◆ **Exercise instructions**:
Read through the data and report every line in which the word "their" occurs.

◆ **Records from a data collection**:
* * * * * * *
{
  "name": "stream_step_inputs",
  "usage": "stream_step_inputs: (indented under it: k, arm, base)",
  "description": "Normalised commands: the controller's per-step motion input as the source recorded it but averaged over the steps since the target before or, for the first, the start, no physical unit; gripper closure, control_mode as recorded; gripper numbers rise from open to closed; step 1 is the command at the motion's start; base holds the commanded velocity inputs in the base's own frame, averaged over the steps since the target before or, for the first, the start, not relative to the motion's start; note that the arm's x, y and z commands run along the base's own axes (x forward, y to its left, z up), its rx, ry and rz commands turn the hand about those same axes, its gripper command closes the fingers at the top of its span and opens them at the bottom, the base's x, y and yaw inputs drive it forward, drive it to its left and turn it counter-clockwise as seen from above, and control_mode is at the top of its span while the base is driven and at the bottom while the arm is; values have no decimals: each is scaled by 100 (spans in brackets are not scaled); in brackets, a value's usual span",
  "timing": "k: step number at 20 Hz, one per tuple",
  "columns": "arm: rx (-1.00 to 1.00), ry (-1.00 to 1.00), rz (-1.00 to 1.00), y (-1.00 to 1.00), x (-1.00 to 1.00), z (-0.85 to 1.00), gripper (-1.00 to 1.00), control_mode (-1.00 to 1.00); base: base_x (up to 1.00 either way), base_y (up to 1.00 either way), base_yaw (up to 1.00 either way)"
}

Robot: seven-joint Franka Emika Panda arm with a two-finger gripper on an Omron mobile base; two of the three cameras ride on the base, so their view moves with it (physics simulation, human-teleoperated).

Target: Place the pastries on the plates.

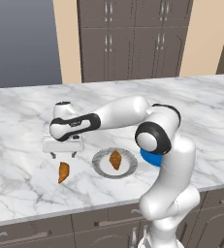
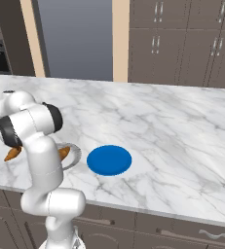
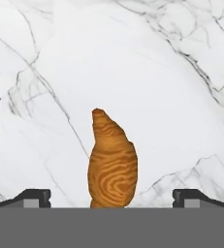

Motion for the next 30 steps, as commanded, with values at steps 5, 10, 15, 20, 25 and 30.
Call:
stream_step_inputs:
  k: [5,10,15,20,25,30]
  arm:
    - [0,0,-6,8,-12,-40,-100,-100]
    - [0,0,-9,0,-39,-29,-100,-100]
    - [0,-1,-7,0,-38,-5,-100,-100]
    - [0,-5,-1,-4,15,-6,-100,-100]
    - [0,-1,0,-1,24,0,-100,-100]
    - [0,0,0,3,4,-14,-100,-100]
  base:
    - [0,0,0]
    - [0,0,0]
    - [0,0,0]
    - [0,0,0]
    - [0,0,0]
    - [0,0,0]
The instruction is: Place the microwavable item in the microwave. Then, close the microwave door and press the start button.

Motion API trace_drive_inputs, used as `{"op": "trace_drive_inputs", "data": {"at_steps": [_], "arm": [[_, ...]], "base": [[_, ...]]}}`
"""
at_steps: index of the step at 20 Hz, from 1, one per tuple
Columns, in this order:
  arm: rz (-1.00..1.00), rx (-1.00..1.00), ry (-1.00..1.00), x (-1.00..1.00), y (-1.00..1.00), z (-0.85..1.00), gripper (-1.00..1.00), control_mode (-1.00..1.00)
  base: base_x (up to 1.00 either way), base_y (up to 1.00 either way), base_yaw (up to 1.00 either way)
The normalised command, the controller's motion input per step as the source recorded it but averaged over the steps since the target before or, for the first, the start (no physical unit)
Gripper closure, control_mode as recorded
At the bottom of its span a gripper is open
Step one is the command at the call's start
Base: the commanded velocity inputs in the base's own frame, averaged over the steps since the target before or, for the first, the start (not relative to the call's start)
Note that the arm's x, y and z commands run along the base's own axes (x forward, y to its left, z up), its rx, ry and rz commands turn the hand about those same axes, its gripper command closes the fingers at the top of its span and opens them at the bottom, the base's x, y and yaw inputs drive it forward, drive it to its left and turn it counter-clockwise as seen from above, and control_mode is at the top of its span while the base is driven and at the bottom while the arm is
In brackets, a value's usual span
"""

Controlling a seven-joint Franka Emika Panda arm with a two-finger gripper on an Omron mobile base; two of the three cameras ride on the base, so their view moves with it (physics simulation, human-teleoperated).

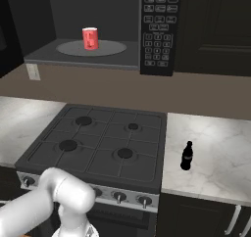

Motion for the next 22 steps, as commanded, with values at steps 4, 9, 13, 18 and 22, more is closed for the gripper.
{"op": "trace_drive_inputs", "data": {"at_steps": [4,9,13,18,22], "arm": [[-0.2,-0.03,0.02,0.0,0.17,0.49,-1.0,-1.0],[-0.06,0.04,-0.02,-0.06,-0.67,0.28,-1.0,-1.0],[0.0,0.08,-0.09,-0.18,-0.79,0.67,-1.0,-1.0],[0.0,0.1,-0.13,-0.19,-0.82,0.68,-1.0,-1.0],[0.04,0.19,-0.06,-0.21,-0.99,0.34,-1.0,-1.0]], "base": [[0.0,0.0,0.0],[0.0,0.0,0.0],[0.0,0.0,0.0],[0.0,0.0,0.0],[0.0,0.0,0.0]]}}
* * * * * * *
◆ **Your response**:
Robot: seven-joint Franka Emika Panda arm with a two-finger gripper on an Omron mobile base; two of the three cameras ride on the base, so their view moves with it (physics simulation, human-teleoperated).
Controlling a seven-joint Franka Emika Panda arm with a two-finger gripper on an Omron mobile base; two of the three cameras ride on the base, so their view moves with it (physics simulation, human-teleoperated).

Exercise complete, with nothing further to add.